TRY IT:
Using the records below, give again exactly the lines from the line that contains "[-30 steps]" through the line that contains "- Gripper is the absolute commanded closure", both ends included, and only those.

_____

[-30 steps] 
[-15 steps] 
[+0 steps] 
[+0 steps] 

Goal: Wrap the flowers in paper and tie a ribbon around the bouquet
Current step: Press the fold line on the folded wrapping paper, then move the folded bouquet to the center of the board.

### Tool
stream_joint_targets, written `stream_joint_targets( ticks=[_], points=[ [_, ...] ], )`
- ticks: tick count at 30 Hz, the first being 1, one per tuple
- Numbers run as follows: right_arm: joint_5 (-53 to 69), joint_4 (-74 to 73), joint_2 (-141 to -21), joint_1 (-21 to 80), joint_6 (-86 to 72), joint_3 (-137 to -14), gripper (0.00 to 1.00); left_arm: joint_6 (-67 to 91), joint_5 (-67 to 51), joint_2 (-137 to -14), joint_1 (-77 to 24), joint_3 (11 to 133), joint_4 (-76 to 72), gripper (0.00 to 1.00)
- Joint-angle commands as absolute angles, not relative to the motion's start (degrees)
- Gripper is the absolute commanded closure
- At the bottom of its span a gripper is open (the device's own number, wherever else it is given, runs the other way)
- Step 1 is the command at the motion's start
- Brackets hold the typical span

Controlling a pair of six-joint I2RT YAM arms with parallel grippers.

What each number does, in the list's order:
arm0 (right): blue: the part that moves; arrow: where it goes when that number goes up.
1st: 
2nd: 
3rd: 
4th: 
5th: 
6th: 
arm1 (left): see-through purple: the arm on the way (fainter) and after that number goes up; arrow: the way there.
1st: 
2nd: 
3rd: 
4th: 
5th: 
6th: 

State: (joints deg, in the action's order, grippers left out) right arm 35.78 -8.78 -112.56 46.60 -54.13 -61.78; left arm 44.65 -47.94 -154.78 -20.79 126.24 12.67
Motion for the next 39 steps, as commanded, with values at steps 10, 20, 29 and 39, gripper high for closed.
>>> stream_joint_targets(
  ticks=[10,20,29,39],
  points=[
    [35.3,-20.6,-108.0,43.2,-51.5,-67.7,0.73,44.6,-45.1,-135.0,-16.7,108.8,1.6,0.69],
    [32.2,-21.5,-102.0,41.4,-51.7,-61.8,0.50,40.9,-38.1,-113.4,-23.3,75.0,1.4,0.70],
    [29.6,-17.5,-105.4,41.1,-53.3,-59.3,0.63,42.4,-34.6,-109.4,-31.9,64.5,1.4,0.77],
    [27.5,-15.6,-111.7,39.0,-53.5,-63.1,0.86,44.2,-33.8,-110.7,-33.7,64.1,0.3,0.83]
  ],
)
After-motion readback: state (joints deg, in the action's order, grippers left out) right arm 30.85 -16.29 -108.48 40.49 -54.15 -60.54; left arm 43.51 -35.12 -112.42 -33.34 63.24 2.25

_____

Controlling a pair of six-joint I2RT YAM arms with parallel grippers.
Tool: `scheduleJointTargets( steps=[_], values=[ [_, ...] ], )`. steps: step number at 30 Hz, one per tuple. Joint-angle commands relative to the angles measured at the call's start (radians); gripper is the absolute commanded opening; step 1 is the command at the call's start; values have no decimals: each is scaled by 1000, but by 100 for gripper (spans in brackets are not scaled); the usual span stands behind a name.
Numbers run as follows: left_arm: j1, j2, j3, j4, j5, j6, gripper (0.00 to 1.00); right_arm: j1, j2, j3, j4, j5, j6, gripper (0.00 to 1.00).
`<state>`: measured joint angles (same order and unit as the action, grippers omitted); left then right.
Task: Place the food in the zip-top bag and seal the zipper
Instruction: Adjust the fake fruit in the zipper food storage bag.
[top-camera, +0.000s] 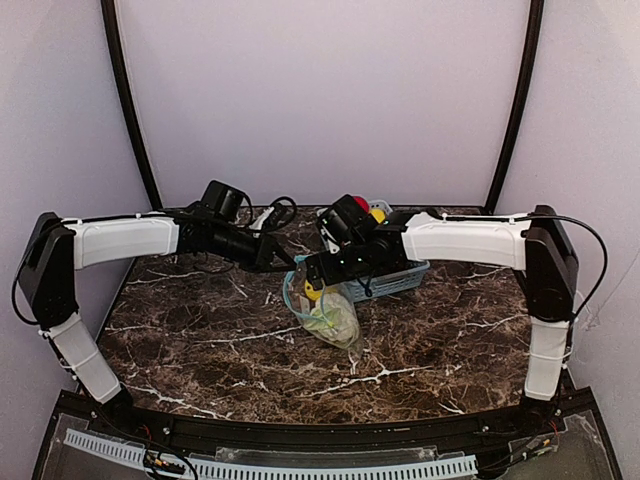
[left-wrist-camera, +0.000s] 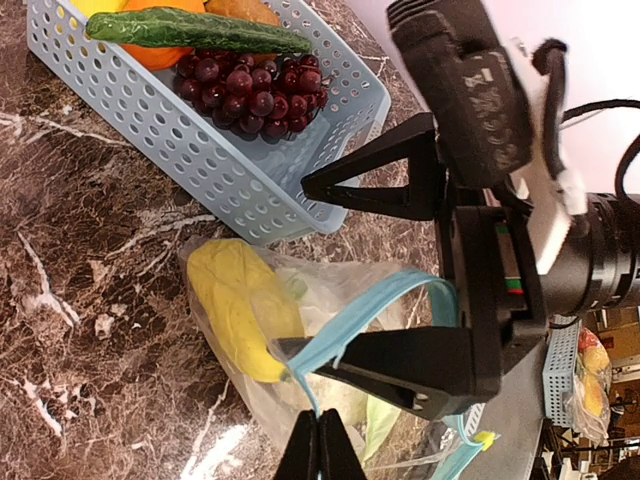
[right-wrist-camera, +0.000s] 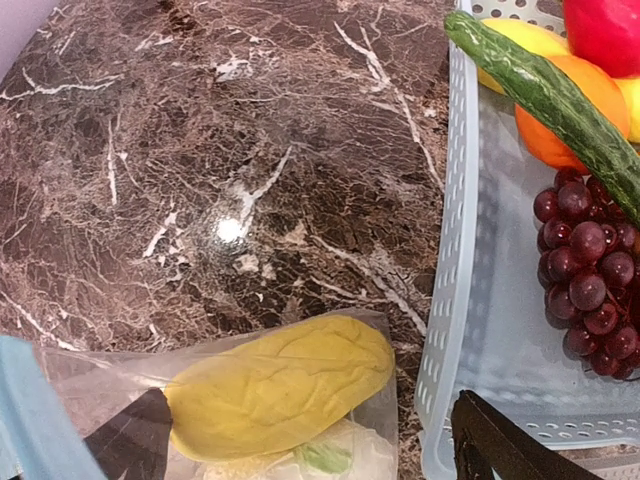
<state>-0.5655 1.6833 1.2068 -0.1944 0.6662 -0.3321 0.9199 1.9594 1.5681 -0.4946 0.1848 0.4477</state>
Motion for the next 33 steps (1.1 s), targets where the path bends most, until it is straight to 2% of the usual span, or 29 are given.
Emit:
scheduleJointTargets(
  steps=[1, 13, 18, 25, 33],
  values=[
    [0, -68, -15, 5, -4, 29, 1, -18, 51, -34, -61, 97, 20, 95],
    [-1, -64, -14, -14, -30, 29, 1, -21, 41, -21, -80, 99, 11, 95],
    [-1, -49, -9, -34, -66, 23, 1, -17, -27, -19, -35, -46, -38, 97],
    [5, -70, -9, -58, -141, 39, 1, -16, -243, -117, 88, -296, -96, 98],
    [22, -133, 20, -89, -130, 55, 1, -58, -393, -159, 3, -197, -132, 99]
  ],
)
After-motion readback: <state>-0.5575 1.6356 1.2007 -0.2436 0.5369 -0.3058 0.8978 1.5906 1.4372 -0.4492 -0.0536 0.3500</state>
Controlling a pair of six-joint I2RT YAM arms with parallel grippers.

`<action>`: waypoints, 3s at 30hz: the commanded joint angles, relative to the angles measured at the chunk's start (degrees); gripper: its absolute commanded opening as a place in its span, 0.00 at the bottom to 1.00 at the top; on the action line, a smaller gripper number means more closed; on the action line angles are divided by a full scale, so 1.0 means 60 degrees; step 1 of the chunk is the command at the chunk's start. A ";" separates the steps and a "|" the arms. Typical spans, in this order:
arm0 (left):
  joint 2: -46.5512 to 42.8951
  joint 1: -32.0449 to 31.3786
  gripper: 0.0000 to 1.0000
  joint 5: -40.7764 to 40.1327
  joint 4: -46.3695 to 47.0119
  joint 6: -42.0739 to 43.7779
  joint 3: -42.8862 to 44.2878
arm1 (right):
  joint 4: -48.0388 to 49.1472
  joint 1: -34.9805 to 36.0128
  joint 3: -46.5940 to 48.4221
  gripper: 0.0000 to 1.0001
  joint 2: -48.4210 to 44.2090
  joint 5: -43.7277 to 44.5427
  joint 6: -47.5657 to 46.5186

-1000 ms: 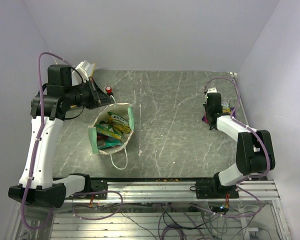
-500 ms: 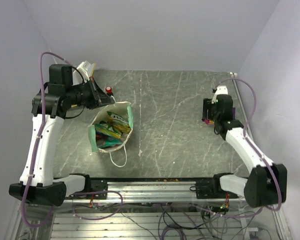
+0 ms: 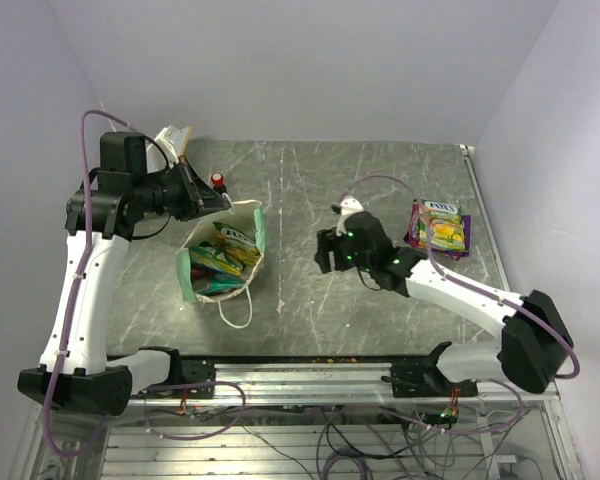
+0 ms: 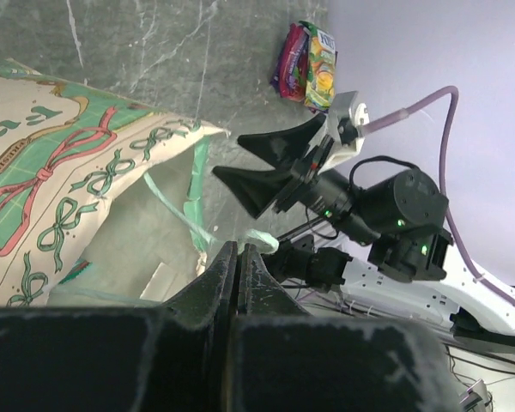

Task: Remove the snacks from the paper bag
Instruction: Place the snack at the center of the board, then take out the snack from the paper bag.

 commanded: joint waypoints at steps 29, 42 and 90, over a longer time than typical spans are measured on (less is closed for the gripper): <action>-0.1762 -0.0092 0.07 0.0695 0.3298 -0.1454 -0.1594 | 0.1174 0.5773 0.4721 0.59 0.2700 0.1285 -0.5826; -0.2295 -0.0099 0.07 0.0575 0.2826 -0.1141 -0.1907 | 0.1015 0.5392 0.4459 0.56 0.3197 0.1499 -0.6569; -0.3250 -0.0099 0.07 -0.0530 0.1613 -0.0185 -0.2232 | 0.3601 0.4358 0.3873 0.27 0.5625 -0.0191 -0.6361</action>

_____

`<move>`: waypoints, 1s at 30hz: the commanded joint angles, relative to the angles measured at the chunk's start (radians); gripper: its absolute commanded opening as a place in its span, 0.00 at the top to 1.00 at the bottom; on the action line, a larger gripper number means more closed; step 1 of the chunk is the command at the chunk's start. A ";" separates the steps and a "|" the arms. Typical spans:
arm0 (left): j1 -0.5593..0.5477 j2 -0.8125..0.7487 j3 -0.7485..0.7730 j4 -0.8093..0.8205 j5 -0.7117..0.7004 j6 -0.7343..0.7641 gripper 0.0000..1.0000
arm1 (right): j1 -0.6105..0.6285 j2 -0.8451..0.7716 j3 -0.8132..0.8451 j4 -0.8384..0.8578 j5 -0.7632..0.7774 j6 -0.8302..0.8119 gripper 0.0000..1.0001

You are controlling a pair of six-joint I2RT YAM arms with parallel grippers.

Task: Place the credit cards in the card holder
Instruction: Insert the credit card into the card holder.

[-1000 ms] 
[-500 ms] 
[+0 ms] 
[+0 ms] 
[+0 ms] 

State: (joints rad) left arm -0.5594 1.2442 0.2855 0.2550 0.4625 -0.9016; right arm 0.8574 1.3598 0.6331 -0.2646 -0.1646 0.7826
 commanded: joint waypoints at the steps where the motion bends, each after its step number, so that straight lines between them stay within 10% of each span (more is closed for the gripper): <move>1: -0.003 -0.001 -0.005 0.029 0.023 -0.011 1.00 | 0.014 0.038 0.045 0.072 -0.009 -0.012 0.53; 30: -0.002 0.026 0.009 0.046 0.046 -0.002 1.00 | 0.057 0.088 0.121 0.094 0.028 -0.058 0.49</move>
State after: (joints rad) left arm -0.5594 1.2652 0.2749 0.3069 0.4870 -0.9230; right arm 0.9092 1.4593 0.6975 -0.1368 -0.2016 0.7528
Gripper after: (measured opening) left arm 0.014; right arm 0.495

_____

OUTPUT OF THE TASK:
[-30 steps] 
[-15 steps] 
[+0 steps] 
[+0 steps] 

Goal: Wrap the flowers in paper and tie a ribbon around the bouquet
Current step: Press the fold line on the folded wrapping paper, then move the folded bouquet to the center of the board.

### Tool
stream_joint_targets, written `stream_joint_targets( ticks=[_], points=[ [_, ...] ], )`
- ticks: tick count at 30 Hz, the first being 1, one per tuple
- Numbers run as follows: right_arm: joint_5 (-53 to 69), joint_4 (-74 to 73), joint_2 (-141 to -21), joint_1 (-21 to 80), joint_6 (-86 to 72), joint_3 (-137 to -14), gripper (0.00 to 1.00); left_arm: joint_6 (-67 to 91), joint_5 (-67 to 51), joint_2 (-137 to -14), joint_1 (-77 to 24), joint_3 (11 to 133), joint_4 (-76 to 72), gripper (0.00 to 1.00)
- Joint-angle commands as absolute angles, not relative to the motion's start (degrees)
- Gripper is the absolute commanded closure

The output above is complete as it stands.